DI52B-03
The Undiscovered Country: Can We Estimate the Likelihood of Extrasolar Planetary Habitability?

Friday, 18 December 2015: 10:50
308 (Moscone South)
Cayman T Unterborn, Wendy R Panero and Scott David Hull, Ohio State University Main Campus, Columbus, OH, United States
Abstract:
Plate tectonics have operated on Earth for a majority of its lifetime. Tectonics regulates atmospheric carbon and creates a planetary-scale water cycle, and is a primary factor in the Earth being habitable. While the mechanism for initiating tectonics is unknown, as we expand our search for habitable worlds, understanding which planetary compositions produce planets capable of supporting long-term tectonics is of paramount importance. On Earth, this sustentation of tectonics is a function of both its structure and composition. Currently, however, we have no method to measure the interior composition of exoplanets. In our Solar system, though, Solar abundances for refractory elements mirror the Earth’s to within ~10%, allowing the adoption of Solar abundances as proxies for Earth’s. It is not known, however, whether this mirroring of stellar and terrestrial planet abundances holds true for other star-planet systems without determination of the composition of initial planetesimals via condensation sequence calculations. Currently, all code for ascertaining these sequences are commercially available or closed-source. We present, then, the open-source Arbitrary Composition Condensation Sequence calculator (ArCCoS) for converting the elemental composition of a parent star to that of the planet-building material as well as the extent of oxidation within the planetesimals.

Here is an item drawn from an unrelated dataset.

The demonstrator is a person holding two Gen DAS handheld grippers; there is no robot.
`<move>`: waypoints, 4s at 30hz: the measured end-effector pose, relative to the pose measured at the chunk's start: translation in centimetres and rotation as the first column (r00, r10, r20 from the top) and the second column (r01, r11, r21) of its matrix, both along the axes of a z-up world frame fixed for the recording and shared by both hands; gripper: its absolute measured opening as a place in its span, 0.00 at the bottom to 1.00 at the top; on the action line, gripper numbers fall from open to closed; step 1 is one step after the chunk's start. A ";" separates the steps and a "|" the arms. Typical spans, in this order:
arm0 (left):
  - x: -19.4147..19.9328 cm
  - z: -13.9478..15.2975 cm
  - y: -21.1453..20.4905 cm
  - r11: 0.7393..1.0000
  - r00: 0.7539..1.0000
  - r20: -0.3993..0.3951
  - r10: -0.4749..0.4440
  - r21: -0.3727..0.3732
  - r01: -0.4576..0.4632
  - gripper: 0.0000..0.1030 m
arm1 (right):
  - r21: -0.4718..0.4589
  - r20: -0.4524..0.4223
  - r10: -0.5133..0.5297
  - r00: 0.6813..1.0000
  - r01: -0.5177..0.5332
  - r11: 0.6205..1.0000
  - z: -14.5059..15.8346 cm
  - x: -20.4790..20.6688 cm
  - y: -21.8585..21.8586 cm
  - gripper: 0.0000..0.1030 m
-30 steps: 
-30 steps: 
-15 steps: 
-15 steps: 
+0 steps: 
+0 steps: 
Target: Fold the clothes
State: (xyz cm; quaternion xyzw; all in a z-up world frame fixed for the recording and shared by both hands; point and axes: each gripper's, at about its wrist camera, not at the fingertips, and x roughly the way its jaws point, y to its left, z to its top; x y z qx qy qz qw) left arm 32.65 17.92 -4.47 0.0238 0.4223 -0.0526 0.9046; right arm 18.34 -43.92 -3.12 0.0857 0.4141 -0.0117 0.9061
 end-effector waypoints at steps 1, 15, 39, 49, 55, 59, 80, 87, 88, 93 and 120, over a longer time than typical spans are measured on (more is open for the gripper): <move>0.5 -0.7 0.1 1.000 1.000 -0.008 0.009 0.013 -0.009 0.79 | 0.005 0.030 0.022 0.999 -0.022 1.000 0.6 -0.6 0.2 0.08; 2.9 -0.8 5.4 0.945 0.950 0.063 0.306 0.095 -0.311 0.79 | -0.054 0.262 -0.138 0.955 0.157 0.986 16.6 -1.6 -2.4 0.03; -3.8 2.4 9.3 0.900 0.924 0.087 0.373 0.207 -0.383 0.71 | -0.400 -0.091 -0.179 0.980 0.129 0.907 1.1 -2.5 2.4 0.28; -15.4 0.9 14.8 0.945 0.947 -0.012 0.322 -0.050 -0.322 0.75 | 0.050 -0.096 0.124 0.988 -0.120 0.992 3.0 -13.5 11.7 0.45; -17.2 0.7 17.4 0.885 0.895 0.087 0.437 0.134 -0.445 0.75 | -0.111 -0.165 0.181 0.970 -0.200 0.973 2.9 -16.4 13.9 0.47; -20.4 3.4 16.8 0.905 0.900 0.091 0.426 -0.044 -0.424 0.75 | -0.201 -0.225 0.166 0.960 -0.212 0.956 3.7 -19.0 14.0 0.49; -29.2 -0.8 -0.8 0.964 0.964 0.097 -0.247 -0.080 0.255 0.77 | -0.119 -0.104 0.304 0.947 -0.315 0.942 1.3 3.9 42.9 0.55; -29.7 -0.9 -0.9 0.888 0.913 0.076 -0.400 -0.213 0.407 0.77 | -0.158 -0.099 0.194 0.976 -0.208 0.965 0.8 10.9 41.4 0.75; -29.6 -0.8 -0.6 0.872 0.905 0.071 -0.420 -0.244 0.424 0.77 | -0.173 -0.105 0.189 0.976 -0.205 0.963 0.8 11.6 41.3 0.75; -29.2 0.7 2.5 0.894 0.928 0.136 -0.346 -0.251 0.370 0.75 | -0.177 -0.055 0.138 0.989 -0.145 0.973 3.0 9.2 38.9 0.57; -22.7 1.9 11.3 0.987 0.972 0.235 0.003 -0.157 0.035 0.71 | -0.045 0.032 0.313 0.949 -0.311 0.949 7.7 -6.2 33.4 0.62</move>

These data allow us to constrain the likelihood for one of the main drivers for plate tectonics: the basalt to eclogite transition subducting plates. Unlike basalt, eclogite is denser than the surrounding mantle and thus sinks into the mantle, pulling the overlying slab with it. Without this higher density relative to the mantle, plates stagnate at shallow depths, shutting off plate tectonics. Using the results of ArCCoS as abundance inputs into the MELTS and HeFESTo thermodynamic models, we calculate phase relations for the first basaltic crust and depleted mantle of a terrestrial planet produced from a given stellar composition. We find that for many stellar systems, the basalt-eclogite transition does not increase plate density enough relative to the mantle. Even should these planets initiate plate tectonics, the plate will stagnate in the shallow mantle, shutting off tectonics and produce a planet not habitable to life as we know it.